EXERCISE DATA below:

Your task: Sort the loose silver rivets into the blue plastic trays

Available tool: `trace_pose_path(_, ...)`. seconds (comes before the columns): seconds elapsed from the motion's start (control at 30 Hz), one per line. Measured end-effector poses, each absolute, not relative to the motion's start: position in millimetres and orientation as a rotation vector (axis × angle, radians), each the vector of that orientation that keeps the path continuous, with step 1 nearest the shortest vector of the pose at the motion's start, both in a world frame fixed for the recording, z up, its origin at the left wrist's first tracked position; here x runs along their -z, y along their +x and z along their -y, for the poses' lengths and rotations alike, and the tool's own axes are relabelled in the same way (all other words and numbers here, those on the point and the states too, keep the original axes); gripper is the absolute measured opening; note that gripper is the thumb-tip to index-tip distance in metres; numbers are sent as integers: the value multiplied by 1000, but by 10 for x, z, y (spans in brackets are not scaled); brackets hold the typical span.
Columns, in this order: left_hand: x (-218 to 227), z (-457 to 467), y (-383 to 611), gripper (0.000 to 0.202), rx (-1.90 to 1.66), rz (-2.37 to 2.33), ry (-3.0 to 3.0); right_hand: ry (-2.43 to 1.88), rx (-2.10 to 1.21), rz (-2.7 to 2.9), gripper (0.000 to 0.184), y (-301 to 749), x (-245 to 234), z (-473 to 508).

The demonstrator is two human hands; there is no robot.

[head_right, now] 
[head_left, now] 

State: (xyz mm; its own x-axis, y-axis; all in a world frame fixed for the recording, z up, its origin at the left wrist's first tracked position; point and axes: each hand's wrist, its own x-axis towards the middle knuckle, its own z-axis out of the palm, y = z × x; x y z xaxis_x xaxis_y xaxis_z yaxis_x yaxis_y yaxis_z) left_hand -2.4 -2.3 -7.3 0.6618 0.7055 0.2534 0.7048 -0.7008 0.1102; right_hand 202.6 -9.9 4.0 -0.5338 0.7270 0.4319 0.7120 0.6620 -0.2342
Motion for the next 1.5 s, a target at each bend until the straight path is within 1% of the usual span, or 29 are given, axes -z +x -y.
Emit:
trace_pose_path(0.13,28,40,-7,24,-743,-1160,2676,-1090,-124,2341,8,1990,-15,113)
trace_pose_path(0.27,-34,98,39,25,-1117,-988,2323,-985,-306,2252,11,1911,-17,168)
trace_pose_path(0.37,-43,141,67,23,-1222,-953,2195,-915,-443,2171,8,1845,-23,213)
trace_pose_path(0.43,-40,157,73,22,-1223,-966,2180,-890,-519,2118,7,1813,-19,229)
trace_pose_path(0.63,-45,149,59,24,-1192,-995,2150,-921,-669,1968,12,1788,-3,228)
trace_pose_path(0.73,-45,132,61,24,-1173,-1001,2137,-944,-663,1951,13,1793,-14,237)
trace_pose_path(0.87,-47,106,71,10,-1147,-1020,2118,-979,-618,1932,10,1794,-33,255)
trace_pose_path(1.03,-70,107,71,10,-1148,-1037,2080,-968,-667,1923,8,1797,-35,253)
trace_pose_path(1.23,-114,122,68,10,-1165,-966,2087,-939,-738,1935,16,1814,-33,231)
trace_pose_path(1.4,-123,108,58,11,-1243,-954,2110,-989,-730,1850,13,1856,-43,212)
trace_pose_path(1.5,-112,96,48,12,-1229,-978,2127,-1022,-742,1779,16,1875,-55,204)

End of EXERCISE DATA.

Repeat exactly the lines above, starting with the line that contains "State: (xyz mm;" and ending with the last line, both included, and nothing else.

State: (xyz mm; its own x-axis, y-axis; all in a world frame fixed for the recording, z up, its origin at the left wrist's first tracked position; point and axes: each hand's wrist, its own x-axis towards the middle knuckle, its own z-axis out of the palm, y = z × x; x y z xaxis_x xaxis_y xaxis_z yaxis_x yaxis_y yaxis_z) left_hand -2.4 -2.3 -7.3 0.6618 0.7055 0.2534 0.7048 -0.7008 0.1102; right_hand 202.6 -9.9 4.0 -0.5338 0.7270 0.4319 0.7120 0.6620 -0.2342
Motion for the next 1.5 s, a target at each bend until the straight path is within 1% of the usual span, or 29 are given, axes -z +x -y.
Emit:
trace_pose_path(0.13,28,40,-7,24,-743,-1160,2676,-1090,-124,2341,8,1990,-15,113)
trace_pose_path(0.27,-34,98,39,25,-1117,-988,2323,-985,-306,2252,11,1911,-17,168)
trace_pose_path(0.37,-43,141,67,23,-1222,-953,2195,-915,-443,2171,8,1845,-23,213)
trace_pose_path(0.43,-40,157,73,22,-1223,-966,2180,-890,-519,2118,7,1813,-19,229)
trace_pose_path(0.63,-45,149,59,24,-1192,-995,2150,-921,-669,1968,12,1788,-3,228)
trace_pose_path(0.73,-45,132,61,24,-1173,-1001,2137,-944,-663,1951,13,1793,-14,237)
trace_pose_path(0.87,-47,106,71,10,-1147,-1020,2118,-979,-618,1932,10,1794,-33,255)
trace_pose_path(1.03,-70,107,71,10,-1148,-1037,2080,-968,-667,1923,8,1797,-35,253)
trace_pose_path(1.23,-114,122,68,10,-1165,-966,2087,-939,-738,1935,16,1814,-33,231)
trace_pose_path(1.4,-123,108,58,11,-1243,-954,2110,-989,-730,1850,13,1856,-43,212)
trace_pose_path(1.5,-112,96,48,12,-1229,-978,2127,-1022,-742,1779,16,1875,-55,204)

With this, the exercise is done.